Das PEI sieht in der detaillierten Erfassung und Analyse der Nebenwirkungsmeldungen eine wesentliche Aufgabe, um das Vertrauen der Bevölkerung in Impfungen zu stärken. Auch wenn die Meldungen zunehmen, bleibt das Risiko schwerwiegender Nebenwirkungen äußerst gering. Apotheker und Ärzte sind gefragt, die Patienten über die geringe Wahrscheinlichkeit ernsthafter Komplikationen aufzuklären und die Sicherheit und den Nutzen von Impfungen für den individuellen und öffentlichen Gesundheitsschutz zu verdeutlichen.
Kommentar:
Die gestiegene Zahl an Meldungen zu Impfnebenwirkungen zeigt die erhöhte Sensibilität der Bevölkerung gegenüber Impfungen. Während dies einerseits eine positive Entwicklung darstellt, da eine wachsame Gesellschaft potenzielle Risiken schneller erkennt, birgt diese Sensibilität auch Herausforderungen: Gerade in Zeiten einer verstärkten Impfkommunikation ist eine differenzierte und transparente Aufklärung unerlässlich, um unnötige Ängste zu vermeiden und das Vertrauen in Impfprogramme zu stärken.
Das Paul-Ehrlich-Institut leistet einen wichtigen Beitrag, indem es Verdachtsmeldungen sorgfältig prüft und die Ergebnisse öffentlich zugänglich macht.
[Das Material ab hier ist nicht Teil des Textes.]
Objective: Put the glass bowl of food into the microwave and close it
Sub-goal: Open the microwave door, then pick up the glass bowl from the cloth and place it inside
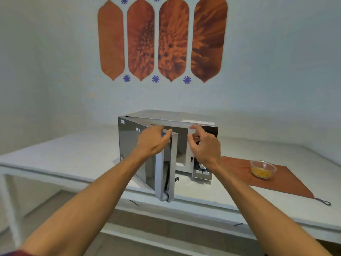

Die gesammelten Daten verdeutlichen, dass schwerwiegende Impfreaktionen äußerst selten sind und die verabreichten Impfstoffe als sicher gelten. Für Ärzte und Apotheker bedeutet dies eine wichtige Rolle in der Beratung: Sie sollten nicht nur informieren, sondern auch Vertrauen schaffen. Denn die große Mehrheit der gemeldeten Nebenwirkungen ist mild und vorübergehend – eine Botschaft, die klar und sachlich kommuniziert werden muss.
Indem Gesundheitsbehörden und Fachkreise Risiken offenlegen, aber gleichzeitig den immensen Nutzen von Impfungen für die öffentliche Gesundheit betonen, kann das Vertrauen in Impfprogramme langfristig gestärkt werden. Impfungen bleiben ein unverzichtbarer Schutz vor Infektionskrankheiten, und eine gut informierte Gesellschaft ist die beste Basis, um diesen Schutz zu sichern und weiter auszubauen.